DDN-SLAM: Real-time Dense Dynamic Neural Implicit SLAM
Mingrui Li, Yiming Zhou, Guangan Jiang, Tianchen Deng, Yangyang Wang, Hongyu Wang
TL;DR
DDN-SLAM addresses the core challenge of dynamic interference in neural implicit SLAM by integrating semantic understanding with a Gaussian Mixture depth prior to differentiate dynamic, static, and potentially static regions. It introduces a three-part pipeline: (i) semantic-guided segmentation with a depth-based two-Gaussian model and EM updates for robust foreground/background labeling, (ii) mixed background restoration combining optical-flow-based inpainting with sparse-point–guided sampling to preserve static structure, and (iii) dynamic NeRF rendering with a dedicated loss that enforces motion consistency and minimizes occlusion artifacts. The approach achieves real-time performance (~20 Hz) on monocular, stereo, and RGB-D inputs and demonstrates strong results across dynamic and challenging indoor scenes, including a reported average 90% improvement in ATE over prior neural implicit SLAM methods. By preserving potential dynamic objects and constraining dynamic occlusions, DDN-SLAM provides more complete, high-fidelity reconstructions suitable for robotics and AR/VR applications in dynamic environments.
Abstract
SLAM systems based on NeRF have demonstrated superior performance in rendering quality and scene reconstruction for static environments compared to traditional dense SLAM. However, they encounter tracking drift and mapping errors in real-world scenarios with dynamic interferences. To address these issues, we introduce DDN-SLAM, the first real-time dense dynamic neural implicit SLAM system integrating semantic features. To address dynamic tracking interferences, we propose a feature point segmentation method that combines semantic features with a mixed Gaussian distribution model. To avoid incorrect background removal, we propose a mapping strategy based on sparse point cloud sampling and background restoration. We propose a dynamic semantic loss to eliminate dynamic occlusions.

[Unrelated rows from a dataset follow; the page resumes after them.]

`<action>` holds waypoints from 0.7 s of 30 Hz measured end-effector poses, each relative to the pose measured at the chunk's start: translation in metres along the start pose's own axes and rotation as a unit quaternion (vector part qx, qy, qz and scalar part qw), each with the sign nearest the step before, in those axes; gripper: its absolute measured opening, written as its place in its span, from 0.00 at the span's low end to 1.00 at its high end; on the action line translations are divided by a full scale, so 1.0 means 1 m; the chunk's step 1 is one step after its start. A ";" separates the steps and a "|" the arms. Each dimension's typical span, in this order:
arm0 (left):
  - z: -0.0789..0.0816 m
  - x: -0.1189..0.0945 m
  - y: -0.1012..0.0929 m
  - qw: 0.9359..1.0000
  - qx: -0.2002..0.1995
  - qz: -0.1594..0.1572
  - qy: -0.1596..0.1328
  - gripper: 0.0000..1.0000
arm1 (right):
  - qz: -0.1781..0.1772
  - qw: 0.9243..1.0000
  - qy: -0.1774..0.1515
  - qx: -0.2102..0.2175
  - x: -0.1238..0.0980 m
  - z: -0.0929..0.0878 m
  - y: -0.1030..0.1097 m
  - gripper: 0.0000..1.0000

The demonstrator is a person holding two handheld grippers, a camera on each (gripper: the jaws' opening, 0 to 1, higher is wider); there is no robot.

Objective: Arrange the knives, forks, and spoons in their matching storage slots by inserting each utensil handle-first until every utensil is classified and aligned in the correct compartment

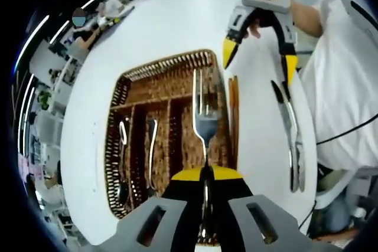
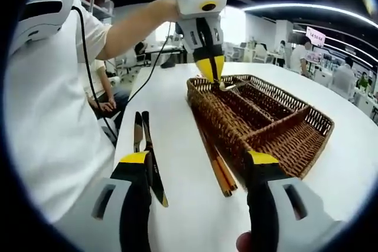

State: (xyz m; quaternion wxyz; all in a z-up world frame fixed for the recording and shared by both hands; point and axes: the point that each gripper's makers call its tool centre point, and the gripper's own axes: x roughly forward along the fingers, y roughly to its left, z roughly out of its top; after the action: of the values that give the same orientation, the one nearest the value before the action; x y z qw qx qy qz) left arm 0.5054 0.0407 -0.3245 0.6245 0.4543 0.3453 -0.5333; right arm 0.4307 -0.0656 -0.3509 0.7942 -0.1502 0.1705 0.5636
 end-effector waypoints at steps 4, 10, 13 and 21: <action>0.007 0.005 -0.005 1.000 0.001 0.000 0.001 0.01 | -0.003 1.000 -0.001 -0.001 -0.001 0.002 -0.002 0.66; 0.008 0.007 -0.003 1.000 0.001 0.003 0.001 0.01 | -0.006 1.000 -0.002 -0.005 -0.003 0.006 -0.003 0.67; 0.007 0.006 -0.002 1.000 0.001 0.008 0.002 0.01 | -0.008 1.000 -0.001 -0.005 -0.003 0.007 -0.004 0.67; 0.007 0.006 -0.003 1.000 -0.003 0.009 -0.001 0.01 | -0.008 1.000 0.001 -0.006 -0.002 0.008 -0.005 0.68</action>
State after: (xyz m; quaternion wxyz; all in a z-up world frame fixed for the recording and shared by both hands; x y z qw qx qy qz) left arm 0.5033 0.0323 -0.3278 0.6311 0.4552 0.3423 -0.5267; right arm 0.4351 -0.0658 -0.3427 0.7979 -0.1566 0.1670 0.5577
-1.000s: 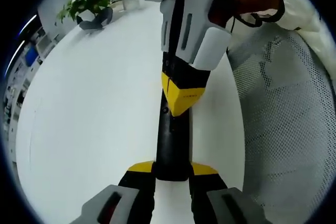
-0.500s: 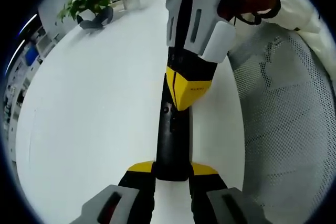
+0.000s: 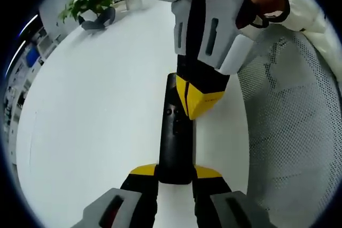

Experimental results demonstrate that DDN-SLAM is capable of robustly tracking and producing high-quality reconstructions in dynamic environments, while appropriately preserving potential dynamic objects. Compared to existing neural implicit SLAM systems, the tracking results on dynamic datasets indicate an average 90% improvement in Average Trajectory Error (ATE) accuracy.